Exercise goal:
From the listing below, set down exactly the lines between the one holding "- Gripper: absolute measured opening" and the one holding "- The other", inclusive. No other line is wanted.

Data supplied:
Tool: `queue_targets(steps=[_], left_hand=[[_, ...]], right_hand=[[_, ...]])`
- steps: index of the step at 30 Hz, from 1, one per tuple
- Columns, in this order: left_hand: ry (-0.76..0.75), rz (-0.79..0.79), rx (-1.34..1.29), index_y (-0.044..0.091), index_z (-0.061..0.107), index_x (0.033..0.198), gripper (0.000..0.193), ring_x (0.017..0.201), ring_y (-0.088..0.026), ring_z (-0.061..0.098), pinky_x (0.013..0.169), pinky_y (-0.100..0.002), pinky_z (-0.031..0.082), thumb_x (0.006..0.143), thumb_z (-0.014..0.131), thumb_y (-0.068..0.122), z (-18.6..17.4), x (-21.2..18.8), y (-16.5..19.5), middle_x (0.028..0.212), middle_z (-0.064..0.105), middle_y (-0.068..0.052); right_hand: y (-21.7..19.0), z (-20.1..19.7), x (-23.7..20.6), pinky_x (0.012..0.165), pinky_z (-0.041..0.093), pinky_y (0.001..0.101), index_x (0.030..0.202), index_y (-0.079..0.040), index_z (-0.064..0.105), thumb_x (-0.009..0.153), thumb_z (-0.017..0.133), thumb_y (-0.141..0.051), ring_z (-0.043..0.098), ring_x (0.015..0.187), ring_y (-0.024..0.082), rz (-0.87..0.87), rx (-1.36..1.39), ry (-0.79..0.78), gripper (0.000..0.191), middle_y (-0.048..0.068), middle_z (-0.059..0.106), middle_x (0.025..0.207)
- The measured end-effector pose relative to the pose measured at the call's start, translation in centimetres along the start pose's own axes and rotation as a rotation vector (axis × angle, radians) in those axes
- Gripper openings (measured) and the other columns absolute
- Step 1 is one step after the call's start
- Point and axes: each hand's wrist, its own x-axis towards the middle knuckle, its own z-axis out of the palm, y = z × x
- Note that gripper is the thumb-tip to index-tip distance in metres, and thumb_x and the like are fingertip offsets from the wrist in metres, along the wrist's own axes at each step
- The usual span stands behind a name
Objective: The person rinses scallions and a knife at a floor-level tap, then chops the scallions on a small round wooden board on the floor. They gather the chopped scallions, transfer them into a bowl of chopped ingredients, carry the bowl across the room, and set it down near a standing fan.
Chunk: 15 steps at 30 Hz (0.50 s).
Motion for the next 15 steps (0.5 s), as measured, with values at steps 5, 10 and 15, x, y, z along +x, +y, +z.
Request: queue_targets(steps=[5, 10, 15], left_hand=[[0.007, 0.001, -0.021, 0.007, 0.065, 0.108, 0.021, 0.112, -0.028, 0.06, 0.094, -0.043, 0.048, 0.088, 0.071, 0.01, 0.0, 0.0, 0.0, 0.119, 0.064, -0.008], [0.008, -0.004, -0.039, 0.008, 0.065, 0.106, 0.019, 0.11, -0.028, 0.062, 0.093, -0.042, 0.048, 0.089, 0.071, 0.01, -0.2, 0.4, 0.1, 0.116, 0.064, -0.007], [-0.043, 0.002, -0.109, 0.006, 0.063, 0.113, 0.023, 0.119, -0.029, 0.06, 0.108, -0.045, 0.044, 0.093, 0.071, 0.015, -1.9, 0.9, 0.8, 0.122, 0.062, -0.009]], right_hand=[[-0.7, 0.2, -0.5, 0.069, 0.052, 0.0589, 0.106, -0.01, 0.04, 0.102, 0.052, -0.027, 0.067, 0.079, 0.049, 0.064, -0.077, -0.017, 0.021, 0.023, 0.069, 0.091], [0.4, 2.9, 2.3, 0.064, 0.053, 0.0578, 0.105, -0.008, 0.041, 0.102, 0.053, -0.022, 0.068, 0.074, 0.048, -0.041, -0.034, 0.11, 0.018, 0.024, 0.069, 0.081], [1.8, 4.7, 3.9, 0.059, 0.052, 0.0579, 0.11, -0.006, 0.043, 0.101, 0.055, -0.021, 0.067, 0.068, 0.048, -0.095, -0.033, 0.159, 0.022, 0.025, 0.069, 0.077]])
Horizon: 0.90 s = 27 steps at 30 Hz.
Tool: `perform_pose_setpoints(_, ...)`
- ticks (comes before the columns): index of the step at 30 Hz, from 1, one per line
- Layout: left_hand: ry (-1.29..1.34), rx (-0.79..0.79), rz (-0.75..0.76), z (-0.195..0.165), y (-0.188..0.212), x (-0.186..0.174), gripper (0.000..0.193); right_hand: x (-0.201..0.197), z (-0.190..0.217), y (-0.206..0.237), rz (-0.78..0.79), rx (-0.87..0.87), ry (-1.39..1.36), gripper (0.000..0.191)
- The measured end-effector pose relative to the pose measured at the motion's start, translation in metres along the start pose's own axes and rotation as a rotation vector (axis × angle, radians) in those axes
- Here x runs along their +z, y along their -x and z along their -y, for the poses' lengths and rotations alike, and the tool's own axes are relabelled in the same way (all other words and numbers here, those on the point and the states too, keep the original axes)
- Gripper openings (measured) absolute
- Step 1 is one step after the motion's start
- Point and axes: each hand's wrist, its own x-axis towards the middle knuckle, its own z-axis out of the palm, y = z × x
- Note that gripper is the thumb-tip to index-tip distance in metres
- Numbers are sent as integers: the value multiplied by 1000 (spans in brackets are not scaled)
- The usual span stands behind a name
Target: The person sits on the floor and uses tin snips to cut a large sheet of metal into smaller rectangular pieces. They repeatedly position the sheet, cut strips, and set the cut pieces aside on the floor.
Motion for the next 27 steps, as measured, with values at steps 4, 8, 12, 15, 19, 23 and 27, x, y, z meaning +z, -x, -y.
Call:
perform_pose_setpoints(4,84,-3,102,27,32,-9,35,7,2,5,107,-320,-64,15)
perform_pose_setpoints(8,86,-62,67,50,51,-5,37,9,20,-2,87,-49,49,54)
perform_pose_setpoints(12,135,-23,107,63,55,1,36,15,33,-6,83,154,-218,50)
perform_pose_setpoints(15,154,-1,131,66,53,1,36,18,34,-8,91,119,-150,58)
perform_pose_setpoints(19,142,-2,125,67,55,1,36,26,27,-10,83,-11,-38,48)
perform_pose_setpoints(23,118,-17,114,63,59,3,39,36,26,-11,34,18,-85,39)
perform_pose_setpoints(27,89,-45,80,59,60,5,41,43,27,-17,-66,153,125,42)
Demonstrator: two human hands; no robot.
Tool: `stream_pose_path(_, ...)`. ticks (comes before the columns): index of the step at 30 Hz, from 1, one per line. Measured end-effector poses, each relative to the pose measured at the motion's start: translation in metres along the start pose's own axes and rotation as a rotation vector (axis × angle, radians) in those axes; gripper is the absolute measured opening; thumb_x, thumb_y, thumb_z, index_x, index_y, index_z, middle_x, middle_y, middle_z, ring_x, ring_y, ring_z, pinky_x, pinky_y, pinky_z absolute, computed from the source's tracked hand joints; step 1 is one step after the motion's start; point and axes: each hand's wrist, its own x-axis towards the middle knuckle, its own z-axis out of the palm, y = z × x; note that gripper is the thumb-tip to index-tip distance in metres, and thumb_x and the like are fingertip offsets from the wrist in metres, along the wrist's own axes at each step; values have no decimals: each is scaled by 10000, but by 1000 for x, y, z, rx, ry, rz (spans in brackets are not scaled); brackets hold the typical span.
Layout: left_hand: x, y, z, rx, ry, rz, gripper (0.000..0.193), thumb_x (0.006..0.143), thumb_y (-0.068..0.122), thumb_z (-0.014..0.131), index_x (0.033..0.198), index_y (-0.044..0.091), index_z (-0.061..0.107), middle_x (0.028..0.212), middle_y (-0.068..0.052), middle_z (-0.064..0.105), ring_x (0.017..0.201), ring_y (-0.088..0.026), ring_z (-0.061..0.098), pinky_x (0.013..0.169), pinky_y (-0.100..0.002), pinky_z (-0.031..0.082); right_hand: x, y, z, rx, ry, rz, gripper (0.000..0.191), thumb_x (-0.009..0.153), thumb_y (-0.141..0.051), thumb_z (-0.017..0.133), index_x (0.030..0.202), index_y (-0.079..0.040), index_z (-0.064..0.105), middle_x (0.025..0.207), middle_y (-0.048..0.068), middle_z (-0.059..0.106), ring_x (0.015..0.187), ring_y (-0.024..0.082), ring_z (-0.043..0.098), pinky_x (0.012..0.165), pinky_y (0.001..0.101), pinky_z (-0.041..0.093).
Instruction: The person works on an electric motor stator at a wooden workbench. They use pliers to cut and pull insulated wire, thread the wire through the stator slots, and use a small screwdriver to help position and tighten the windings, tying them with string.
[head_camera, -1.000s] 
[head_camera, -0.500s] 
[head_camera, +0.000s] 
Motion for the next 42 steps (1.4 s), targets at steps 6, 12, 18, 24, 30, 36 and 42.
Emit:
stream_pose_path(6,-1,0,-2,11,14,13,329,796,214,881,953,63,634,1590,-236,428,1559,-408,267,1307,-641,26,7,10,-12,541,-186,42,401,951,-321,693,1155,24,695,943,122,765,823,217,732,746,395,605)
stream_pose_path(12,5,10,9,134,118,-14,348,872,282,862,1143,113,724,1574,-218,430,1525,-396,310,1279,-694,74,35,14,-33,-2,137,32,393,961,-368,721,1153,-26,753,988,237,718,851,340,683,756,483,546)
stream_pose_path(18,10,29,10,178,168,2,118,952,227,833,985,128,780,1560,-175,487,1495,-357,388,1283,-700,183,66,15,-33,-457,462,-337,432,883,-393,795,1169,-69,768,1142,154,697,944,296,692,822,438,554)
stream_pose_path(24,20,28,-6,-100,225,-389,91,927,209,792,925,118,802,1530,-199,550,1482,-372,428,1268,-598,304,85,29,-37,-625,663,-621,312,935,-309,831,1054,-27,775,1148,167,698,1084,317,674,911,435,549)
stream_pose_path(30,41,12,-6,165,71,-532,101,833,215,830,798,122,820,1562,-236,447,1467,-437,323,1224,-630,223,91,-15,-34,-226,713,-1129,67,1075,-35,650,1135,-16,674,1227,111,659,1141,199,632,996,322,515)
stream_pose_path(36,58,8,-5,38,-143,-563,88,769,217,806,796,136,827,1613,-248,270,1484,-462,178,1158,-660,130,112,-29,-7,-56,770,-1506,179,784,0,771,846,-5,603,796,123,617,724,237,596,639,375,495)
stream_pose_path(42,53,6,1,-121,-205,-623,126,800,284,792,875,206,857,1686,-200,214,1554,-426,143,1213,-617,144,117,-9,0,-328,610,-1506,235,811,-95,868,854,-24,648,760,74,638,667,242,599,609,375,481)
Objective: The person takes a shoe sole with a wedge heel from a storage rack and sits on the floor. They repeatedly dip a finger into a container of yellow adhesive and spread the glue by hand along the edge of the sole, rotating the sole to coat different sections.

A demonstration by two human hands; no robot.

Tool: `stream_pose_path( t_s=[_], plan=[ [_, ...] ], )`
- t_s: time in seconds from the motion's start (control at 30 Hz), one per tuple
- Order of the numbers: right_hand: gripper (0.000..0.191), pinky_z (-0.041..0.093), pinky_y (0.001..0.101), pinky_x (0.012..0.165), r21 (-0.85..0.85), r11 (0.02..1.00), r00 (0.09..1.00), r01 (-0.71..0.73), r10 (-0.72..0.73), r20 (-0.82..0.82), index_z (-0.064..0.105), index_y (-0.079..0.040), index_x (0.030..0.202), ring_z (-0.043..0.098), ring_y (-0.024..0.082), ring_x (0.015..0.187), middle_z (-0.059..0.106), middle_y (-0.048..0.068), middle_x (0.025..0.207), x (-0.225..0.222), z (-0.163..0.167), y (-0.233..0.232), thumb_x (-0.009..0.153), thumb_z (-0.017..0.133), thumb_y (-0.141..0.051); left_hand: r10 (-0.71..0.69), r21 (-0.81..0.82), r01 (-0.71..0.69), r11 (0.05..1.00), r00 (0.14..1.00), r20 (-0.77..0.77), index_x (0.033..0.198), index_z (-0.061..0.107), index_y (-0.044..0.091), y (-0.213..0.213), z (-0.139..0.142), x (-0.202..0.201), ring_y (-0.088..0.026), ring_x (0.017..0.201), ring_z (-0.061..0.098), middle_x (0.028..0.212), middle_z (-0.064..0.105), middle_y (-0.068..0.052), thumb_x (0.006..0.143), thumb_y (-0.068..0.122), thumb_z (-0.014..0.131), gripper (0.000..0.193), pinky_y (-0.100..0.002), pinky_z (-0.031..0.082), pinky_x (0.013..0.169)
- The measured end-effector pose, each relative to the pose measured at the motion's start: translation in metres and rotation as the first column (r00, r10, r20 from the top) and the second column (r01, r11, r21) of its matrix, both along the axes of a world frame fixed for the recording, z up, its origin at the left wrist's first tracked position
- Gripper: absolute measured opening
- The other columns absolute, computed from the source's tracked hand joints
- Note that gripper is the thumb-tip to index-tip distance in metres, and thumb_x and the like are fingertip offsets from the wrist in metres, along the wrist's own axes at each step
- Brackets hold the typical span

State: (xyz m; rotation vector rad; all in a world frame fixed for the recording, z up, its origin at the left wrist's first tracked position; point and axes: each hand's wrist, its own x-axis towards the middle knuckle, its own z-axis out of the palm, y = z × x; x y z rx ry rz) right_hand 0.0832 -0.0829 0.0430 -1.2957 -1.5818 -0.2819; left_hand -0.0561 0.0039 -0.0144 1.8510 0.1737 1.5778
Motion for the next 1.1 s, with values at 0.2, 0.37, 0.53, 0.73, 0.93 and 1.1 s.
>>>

Task answer:
- Gripper: absolute measured opening
- The other columns absolute, computed from the source's tracked hand joints

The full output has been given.